→ **Task objective**
Be exact. Print each record as it stands.

:: Available records ::

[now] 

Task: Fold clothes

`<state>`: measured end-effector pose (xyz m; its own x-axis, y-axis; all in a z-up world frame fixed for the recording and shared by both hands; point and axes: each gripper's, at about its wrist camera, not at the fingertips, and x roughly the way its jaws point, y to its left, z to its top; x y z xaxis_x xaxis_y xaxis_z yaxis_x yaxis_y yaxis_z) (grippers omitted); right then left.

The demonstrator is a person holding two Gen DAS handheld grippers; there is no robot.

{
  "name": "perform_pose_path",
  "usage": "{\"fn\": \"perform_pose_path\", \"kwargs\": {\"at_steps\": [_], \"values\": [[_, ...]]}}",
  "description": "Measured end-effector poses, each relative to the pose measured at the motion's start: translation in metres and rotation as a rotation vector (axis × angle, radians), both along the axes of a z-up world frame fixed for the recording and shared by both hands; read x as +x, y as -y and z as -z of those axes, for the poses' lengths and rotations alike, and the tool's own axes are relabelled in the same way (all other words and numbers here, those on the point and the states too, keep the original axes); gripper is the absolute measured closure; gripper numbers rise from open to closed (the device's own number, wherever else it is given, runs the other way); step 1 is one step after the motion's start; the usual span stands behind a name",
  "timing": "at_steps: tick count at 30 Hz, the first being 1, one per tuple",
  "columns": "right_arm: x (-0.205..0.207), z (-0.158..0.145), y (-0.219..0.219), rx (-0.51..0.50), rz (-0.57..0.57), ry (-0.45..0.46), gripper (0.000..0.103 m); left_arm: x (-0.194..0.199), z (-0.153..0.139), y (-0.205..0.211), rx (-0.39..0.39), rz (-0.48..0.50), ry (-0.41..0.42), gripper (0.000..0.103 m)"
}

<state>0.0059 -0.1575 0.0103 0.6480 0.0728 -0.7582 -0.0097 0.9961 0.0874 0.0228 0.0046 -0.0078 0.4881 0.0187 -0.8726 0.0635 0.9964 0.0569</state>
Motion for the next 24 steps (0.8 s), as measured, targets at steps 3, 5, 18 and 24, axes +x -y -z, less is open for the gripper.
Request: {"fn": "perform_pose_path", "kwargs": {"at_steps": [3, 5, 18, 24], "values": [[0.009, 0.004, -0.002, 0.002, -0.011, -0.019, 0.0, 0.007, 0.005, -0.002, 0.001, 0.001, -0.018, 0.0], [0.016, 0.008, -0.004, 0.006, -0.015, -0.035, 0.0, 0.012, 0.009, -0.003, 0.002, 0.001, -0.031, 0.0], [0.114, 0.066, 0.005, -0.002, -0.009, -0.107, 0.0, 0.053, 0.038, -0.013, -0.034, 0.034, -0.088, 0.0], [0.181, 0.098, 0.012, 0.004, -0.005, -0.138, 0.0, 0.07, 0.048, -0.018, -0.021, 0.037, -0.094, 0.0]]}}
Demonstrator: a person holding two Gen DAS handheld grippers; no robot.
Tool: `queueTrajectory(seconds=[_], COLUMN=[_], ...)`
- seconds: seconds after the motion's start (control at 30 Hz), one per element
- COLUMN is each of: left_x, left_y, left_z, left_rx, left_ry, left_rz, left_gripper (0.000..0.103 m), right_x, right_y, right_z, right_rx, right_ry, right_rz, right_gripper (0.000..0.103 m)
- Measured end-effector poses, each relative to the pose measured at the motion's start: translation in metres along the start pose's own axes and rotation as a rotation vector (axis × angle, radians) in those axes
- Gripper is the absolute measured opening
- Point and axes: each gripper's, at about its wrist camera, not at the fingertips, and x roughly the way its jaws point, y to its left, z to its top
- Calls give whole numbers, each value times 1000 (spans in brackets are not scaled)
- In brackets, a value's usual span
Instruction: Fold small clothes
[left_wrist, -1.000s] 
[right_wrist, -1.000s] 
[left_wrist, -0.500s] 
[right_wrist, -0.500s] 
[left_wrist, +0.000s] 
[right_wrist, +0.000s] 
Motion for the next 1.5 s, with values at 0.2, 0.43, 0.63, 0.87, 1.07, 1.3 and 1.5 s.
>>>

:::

→ **Finished exercise**
[now] 

Task: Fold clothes

`<state>`: measured end-effector pose (xyz m; its own x-axis, y-axis; all in a z-up world frame fixed for the recording and shared by both hands; point and axes: each gripper's, at about its wrist camera, not at the fingertips, and x roughly the way its jaws point, y to its left, z to its top; x y z xaxis_x xaxis_y xaxis_z yaxis_x yaxis_y yaxis_z) (grippers omitted); right then left.

The demonstrator is a person holding two Gen DAS handheld grippers; there is no robot.

{
  "name": "perform_pose_path",
  "usage": "{\"fn\": \"perform_pose_path\", \"kwargs\": {\"at_steps\": [_], \"values\": [[_, ...]]}}",
  "description": "Measured end-effector poses, each relative to the pose measured at the motion's start: translation in metres and rotation as a rotation vector (axis × angle, radians), both along the axes of a z-up world frame fixed for the recording and shared by both hands; read x as +x, y as -y and z as -z of those axes, for the poses' lengths and rotations alike, and the tool's own axes are relabelled in the same way (all other words and numbers here, those on the point and the states too, keep the original axes); gripper is the absolute measured closure; gripper numbers rise from open to closed (the device's own number, wherever else it is given, runs the other way); step 1 is one step after the motion's start; the usual span stands behind a name",
  "timing": "at_steps: tick count at 30 Hz, the first being 1, one per tuple",
  "columns": "right_arm: x (-0.205..0.207), z (-0.158..0.145), y (-0.219..0.219), rx (-0.51..0.50), rz (-0.57..0.57), ry (-0.45..0.46), gripper (0.000..0.103 m); left_arm: x (-0.194..0.199), z (-0.153..0.139), y (-0.205..0.211), rx (-0.39..0.39), rz (-0.48..0.50), ry (-0.41..0.42), gripper (0.000..0.103 m)"
}

<state>0.0059 -0.1575 0.0103 0.6480 0.0728 -0.7582 -0.0097 0.9961 0.0874 0.0228 0.0046 -0.0078 0.4881 0.0187 -0.8726 0.0635 0.9964 0.0569</state>
Motion for the next 24 steps (0.8 s), as measured, targets at steps 3, 5, 18 and 24, axes +x -y -z, less is open for the gripper.
Request: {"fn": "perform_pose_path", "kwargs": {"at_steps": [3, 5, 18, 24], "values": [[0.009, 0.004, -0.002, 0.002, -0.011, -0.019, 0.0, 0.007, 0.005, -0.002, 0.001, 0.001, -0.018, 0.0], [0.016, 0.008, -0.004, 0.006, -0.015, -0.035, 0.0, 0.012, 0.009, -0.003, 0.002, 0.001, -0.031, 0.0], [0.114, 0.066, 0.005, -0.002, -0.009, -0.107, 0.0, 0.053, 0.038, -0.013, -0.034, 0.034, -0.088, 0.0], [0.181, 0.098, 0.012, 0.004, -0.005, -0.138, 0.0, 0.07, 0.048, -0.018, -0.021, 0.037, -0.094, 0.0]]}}
Demonstrator: a person holding two Gen DAS handheld grippers; no robot.
Tool: `queueTrajectory(seconds=[_], COLUMN=[_], ...)`
- seconds: seconds after the motion's start (control at 30 Hz), one per element
- COLUMN is each of: left_x, left_y, left_z, left_rx, left_ry, left_rz, left_gripper (0.000..0.103 m), right_x, right_y, right_z, right_rx, right_ry, right_rz, right_gripper (0.000..0.103 m)
- Measured end-effector poses, each relative to the pose measured at the motion's start: translation in metres along the start pose's own axes and rotation as a rotation vector (axis × angle, radians) in those axes
- Gripper is the absolute measured opening
- Point and axes: each gripper's, at about its wrist camera, not at the fingertips, and x roughly the way its jaws point, y to its left, z to its top
- Calls give whole numbers, each value times 1000 (spans in brackets are not scaled)
- In brackets, a value's usual span
Instruction: Fold small clothes
[left_wrist, -1.000s] 
[right_wrist, -1.000s] 
[left_wrist, -0.500s] 
[right_wrist, -0.500s] 
[left_wrist, +0.000s] 
[right_wrist, +0.000s] 
Motion for the next 1.5 s, with values at 0.2, 0.43, 0.63, 0.87, 1.07, 1.3 and 1.5 s.
>>>

The answer has nothing more to it.